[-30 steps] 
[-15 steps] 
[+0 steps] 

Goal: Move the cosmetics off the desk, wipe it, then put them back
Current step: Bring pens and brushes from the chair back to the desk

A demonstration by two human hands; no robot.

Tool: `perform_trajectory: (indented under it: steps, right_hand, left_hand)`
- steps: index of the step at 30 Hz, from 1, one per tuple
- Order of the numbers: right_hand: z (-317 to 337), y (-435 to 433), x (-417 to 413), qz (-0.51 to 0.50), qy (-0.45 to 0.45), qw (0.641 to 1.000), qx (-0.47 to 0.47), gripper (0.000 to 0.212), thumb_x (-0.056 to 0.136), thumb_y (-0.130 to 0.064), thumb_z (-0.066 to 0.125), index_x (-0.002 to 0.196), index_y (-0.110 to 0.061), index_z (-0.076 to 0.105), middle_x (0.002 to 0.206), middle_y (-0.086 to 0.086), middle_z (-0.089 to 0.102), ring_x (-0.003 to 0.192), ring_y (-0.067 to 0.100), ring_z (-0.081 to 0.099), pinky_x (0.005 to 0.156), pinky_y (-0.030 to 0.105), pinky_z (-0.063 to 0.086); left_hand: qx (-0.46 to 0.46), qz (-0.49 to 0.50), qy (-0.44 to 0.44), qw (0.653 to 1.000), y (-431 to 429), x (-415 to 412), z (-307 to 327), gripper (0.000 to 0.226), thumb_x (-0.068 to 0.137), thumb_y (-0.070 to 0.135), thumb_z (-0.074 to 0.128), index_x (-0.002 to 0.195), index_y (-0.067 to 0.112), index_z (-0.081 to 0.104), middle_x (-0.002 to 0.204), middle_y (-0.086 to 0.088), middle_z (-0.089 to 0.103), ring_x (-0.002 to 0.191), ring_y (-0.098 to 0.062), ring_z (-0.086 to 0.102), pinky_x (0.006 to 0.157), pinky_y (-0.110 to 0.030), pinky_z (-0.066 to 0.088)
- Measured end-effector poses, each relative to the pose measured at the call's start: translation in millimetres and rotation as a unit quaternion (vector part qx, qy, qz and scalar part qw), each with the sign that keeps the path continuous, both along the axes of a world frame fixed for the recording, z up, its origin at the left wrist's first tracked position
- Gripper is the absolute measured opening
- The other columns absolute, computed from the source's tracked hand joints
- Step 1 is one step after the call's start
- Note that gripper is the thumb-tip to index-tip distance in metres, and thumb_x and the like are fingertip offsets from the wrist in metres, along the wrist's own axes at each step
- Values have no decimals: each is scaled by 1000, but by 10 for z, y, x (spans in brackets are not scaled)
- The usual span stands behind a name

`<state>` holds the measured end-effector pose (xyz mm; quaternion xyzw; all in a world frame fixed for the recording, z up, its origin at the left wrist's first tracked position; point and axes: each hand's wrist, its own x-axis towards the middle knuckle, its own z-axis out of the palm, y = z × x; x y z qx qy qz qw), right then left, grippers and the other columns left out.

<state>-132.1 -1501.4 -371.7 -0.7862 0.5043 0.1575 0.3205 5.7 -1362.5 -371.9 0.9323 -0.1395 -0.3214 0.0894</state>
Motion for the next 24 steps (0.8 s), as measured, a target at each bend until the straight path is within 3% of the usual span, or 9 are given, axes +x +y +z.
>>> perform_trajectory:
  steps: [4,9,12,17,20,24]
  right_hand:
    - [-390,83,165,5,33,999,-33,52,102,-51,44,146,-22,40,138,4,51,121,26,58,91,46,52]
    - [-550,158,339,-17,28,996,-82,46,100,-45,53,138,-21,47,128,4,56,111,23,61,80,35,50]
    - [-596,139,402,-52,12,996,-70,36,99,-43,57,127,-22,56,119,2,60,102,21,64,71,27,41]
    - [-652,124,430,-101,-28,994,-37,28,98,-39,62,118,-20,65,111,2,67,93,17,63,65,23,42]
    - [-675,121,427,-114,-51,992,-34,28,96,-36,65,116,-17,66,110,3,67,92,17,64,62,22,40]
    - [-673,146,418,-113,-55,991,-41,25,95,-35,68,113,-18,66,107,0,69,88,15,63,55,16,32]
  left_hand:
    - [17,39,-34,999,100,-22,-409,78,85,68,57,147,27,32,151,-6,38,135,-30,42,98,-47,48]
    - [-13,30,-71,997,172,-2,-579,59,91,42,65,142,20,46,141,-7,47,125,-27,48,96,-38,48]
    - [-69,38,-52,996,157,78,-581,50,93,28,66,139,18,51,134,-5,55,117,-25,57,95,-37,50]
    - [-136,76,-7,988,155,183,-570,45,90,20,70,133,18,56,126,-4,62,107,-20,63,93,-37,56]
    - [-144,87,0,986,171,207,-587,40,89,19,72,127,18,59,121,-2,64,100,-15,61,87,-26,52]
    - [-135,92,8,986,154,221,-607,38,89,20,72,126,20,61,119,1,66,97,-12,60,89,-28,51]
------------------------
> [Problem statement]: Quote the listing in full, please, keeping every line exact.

> [Answer to the exercise]:
[-30 steps] 
[-15 steps] 
[+0 steps] 

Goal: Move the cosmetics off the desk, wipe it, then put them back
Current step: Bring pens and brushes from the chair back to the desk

A demonstration by two human hands; no robot.

Tool: `perform_trajectory: (indented under it: steps, right_hand, left_hand)`
- steps: index of the step at 30 Hz, from 1, one per tuple
- Order of the numbers: right_hand: z (-317 to 337), y (-435 to 433), x (-417 to 413), qz (-0.51 to 0.50), qy (-0.45 to 0.45), qw (0.641 to 1.000), qx (-0.47 to 0.47), gripper (0.000 to 0.212), thumb_x (-0.056 to 0.136), thumb_y (-0.130 to 0.064), thumb_z (-0.066 to 0.125), index_x (-0.002 to 0.196), index_y (-0.110 to 0.061), index_z (-0.076 to 0.105), middle_x (0.002 to 0.206), middle_y (-0.086 to 0.086), middle_z (-0.089 to 0.102), ring_x (-0.003 to 0.192), ring_y (-0.067 to 0.100), ring_z (-0.081 to 0.099), pinky_x (0.005 to 0.156), pinky_y (-0.030 to 0.105), pinky_z (-0.063 to 0.086); left_hand: qx (-0.46 to 0.46), qz (-0.49 to 0.50), qy (-0.44 to 0.44), qw (0.653 to 1.000), y (-431 to 429), x (-415 to 412), z (-307 to 327), gripper (0.000 to 0.226), thumb_x (-0.068 to 0.137), thumb_y (-0.070 to 0.135), thumb_z (-0.074 to 0.128), index_x (-0.002 to 0.195), index_y (-0.067 to 0.112), index_z (-0.081 to 0.104), middle_x (-0.002 to 0.204), middle_y (-0.086 to 0.088), middle_z (-0.089 to 0.103), ring_x (-0.002 to 0.191), ring_y (-0.098 to 0.062), ring_z (-0.086 to 0.102), pinky_x (0.006 to 0.157), pinky_y (-0.110 to 0.030), pinky_z (-0.066 to 0.088)
- Measured end-effector poses, each relative to the pose measured at the call's start: translation in millimetres and rotation as a unit quaternion (vector part qx, qy, qz and scalar part qw), each with the sign that keeps the path continuous, both along the axes of a world frame fixed for the recording, z up, its origin at the left wrist's first tracked position
- Gripper is the absolute measured opening
- The other columns absolute, computed from the source's tracked hand joints
- Step 1 is one step after the call's start
- Note that gripper is the thumb-tip to index-tip distance in metres, and thumb_x and the like are fingertip offsets from the wrist in metres, along the wrist's own axes at each step
- Values have no decimals: each is scaled by 1000, but by 10 for z, y, x (spans in brackets are not scaled)
- The usual span stands behind a name

`<state>` holds the measured end-effector pose (xyz mm; quaternion xyzw; all in a world frame fixed for the recording, z up, its origin at the left wrist's first tracked position; point and axes: each hand's wrist, its own x-axis towards the middle knuckle, its own z-axis out of the palm, y = z × x; x y z qx qy qz qw), right then left, grippers and the other columns left out.

<state>-132.1 -1501.4 -371.7 -0.7862 0.5043 0.1575 0.3205 5.7 -1362.5 -371.9 0.9323 -0.1395 -0.3214 0.0894</state>
Motion for the next 24 steps (0.8 s), as measured, a target at each bend until the straight path is within 3% of the usual span, or 9 are given, axes +x +y +z.
>>> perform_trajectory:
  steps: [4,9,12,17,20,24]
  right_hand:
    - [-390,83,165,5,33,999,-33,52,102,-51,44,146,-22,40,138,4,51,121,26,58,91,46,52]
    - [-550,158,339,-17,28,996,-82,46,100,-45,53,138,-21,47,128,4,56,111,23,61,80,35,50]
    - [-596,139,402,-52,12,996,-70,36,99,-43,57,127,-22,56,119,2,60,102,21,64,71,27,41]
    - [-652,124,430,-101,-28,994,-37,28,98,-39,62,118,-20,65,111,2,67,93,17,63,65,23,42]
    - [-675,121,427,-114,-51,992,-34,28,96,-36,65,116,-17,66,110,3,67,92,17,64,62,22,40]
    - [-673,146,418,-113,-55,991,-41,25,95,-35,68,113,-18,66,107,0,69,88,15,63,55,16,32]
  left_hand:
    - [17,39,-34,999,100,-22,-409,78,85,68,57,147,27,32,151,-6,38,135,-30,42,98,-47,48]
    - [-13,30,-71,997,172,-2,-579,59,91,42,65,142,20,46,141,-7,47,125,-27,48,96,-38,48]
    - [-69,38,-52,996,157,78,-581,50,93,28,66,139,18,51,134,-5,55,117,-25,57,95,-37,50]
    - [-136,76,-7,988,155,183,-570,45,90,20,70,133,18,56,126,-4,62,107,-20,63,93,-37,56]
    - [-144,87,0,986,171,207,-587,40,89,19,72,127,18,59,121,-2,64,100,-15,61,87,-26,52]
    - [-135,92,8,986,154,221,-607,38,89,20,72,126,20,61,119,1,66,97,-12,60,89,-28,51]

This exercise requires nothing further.